Testicular toxicity following chronic codeine administration is via oxidative DNA damage and up-regulation of NO/TNF-α and caspase 3 activities

Background Codeine, a 3-methylmorphine, and other related opioids have been implicated in androgen suppression, although the associated mechanisms remain unclear. Aim Therefore, the objective of the current study was to elucidate the in vivo molecular mechanisms underlying codeine-induced androgen suppression. Methods This study made use of twenty-one healthy male rabbits, distributed into three groups randomly, control and codeine-treated groups. The control had 1ml of normal saline daily p . o . The codeine-treated groups received either 4mg/kg b.w of codeine or 10mg/kg b.w of codeine p . o . for six weeks. Reproductive hormonal profile, testicular weight, testicular enzymes, oxidative and inflammatory parameters, testicular DNA fragmentation, histological examination and apoptosis marker were evaluated to examine the effects of codeine use. Key findings Oral administration of codeine resulted in testicular atrophy and alterations in testicular histomorphology, elevated testicular enzymes, and suppression of circulatory and intra-testicular testosterone.
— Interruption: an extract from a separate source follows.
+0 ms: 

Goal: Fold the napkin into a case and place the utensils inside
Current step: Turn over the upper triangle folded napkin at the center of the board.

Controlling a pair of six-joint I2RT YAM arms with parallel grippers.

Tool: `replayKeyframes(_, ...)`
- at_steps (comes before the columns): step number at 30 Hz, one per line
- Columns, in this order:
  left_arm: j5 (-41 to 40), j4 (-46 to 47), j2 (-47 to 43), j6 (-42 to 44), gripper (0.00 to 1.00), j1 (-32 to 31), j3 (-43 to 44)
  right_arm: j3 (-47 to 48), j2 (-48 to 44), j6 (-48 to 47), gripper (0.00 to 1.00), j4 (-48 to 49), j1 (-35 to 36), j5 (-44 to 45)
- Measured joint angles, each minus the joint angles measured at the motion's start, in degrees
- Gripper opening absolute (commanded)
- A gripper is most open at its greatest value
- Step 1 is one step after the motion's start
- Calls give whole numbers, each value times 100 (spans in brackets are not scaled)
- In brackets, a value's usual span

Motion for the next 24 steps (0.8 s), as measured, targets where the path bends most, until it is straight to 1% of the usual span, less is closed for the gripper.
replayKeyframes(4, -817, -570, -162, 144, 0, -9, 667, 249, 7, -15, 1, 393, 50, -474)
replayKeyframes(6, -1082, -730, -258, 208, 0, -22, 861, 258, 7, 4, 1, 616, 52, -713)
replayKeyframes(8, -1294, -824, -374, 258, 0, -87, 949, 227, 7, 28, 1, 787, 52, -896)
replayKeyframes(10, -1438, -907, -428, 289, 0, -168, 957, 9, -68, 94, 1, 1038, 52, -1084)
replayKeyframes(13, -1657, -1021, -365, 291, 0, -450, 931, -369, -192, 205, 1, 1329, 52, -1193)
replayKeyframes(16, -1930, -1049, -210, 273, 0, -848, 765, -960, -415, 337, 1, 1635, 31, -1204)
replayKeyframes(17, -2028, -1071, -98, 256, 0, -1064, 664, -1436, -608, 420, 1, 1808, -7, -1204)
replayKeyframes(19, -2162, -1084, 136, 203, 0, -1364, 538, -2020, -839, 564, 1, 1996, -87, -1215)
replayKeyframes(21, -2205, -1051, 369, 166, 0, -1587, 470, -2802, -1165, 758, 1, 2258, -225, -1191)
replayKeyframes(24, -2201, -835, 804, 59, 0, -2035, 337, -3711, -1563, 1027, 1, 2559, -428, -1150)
These changes were associated with a marked rise in oxidative markers and decline in the activities of testicular enzymatic antioxidants, as well as oxidative DNA damage, inflammatory response, testicular DNA fragmentation, and caspase-dependent apoptosis ( p <0.05). Significance In conclusion, chronic codeine use resulted in testicular degeneration and testosterone suppression, which is attributable to TNF-α/nitric oxide-/oxidative stress-mediated caspase-dependent apoptotic testicular cell death and loss of testicular function.